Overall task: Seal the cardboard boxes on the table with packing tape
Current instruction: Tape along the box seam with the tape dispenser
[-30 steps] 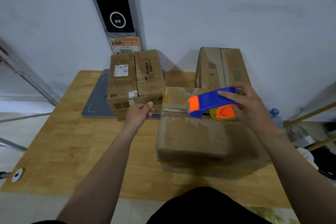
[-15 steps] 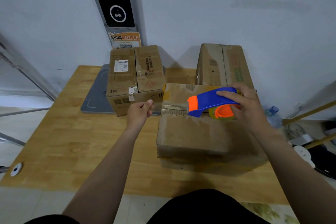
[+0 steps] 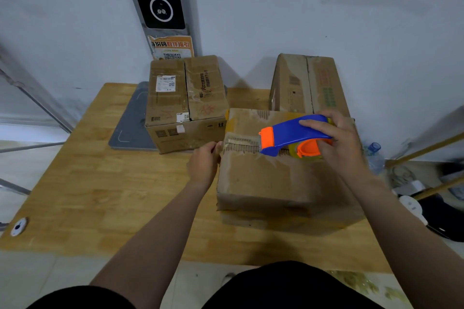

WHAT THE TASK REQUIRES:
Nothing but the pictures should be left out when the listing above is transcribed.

REPLY TO THE TASK:
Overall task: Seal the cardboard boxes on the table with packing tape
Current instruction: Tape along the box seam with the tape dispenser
[-30 steps] 
[-15 steps] 
[+0 steps] 

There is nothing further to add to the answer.